■ Work to complete:
Take the material below and output exactly the run of lines from the one containing "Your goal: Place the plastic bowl" down to the one containing "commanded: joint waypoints", with both included.

■ The data:
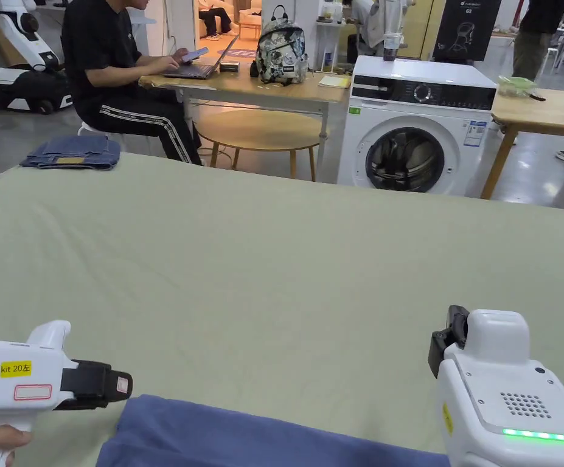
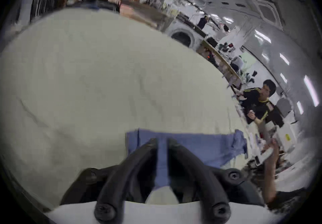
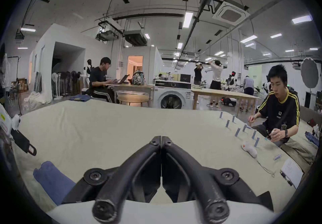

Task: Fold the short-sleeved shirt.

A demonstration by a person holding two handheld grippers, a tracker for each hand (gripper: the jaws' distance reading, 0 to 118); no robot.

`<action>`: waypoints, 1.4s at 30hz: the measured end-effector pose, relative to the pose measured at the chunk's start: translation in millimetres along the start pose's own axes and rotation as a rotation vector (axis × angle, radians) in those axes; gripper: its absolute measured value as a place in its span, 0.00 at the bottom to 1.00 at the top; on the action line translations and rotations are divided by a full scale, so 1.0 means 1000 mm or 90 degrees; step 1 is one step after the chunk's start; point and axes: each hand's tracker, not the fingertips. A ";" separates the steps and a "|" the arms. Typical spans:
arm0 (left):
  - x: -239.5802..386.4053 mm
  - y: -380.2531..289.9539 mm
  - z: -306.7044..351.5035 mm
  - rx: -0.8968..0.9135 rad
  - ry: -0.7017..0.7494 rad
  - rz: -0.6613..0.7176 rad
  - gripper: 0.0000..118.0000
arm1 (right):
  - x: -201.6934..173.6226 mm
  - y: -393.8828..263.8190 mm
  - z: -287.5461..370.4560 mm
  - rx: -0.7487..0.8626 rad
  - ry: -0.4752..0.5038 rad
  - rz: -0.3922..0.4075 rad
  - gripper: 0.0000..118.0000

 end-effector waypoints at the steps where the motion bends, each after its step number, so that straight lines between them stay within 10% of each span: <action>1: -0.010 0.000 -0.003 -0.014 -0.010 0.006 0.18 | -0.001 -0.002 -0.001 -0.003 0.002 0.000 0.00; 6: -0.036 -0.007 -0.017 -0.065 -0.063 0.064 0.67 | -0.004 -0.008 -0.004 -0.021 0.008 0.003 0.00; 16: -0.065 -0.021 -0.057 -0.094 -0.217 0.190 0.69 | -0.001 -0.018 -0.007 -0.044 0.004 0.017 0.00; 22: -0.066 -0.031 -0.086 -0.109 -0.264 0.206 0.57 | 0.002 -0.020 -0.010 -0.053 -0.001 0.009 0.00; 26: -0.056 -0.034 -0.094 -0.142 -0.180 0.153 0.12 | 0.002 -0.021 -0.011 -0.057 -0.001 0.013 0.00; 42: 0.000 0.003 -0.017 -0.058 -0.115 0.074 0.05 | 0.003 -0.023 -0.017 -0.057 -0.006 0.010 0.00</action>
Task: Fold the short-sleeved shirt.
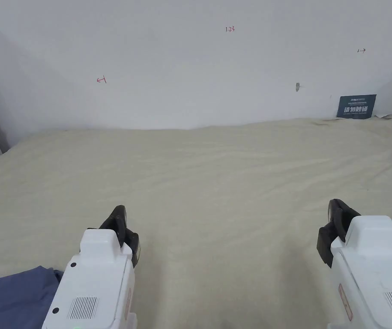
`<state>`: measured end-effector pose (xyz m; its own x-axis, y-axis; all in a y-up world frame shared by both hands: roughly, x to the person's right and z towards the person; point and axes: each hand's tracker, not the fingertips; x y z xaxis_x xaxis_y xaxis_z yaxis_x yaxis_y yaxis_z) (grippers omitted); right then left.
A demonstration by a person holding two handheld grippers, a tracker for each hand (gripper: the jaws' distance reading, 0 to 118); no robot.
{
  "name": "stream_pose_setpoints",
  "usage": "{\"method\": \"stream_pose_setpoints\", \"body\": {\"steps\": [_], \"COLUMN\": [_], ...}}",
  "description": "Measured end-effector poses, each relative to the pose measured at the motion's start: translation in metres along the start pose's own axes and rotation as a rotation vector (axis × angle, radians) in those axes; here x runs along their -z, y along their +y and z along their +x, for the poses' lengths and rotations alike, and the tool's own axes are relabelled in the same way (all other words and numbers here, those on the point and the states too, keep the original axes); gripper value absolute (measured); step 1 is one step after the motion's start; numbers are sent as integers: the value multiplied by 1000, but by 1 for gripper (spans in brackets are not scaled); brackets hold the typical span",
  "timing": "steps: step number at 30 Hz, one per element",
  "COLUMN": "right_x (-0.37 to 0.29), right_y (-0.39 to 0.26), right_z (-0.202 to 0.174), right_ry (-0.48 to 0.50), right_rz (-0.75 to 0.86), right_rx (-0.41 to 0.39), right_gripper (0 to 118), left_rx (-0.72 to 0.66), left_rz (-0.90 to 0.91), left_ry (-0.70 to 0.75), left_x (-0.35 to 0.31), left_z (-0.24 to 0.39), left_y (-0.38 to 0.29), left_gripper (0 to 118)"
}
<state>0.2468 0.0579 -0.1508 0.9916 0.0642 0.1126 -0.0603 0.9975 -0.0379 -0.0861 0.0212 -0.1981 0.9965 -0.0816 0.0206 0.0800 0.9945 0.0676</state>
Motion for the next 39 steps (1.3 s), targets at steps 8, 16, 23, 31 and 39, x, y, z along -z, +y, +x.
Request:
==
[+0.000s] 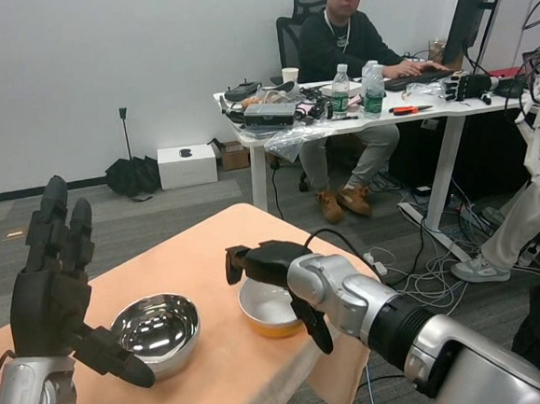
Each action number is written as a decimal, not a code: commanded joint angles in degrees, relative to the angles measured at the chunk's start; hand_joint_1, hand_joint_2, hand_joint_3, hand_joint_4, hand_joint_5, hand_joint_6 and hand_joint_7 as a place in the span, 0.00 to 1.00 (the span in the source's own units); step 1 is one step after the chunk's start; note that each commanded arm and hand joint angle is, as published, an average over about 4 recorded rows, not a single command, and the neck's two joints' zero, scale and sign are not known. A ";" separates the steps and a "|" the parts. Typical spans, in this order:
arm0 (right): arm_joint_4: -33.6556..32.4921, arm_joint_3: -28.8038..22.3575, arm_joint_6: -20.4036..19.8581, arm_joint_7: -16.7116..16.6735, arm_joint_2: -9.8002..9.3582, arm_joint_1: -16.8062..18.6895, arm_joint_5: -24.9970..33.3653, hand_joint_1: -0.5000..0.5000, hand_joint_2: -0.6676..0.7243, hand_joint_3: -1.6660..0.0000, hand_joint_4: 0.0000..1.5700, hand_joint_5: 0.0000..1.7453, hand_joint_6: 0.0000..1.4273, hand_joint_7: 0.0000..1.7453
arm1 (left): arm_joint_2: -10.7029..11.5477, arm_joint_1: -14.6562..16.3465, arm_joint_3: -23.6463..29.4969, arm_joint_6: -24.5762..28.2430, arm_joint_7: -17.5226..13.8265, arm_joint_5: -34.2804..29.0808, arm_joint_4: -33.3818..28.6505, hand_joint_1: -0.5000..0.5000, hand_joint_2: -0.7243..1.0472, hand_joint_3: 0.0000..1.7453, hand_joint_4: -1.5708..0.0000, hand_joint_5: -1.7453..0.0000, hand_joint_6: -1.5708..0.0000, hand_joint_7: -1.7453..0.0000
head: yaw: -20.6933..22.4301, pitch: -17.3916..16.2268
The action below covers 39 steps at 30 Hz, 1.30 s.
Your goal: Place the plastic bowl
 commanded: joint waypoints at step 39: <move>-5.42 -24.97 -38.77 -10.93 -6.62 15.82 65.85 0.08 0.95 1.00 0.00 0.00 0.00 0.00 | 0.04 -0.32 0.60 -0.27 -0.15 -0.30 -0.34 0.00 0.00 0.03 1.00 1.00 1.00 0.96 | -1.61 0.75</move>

■ Task output:
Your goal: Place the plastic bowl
 commanded: joint waypoints at step 39: <move>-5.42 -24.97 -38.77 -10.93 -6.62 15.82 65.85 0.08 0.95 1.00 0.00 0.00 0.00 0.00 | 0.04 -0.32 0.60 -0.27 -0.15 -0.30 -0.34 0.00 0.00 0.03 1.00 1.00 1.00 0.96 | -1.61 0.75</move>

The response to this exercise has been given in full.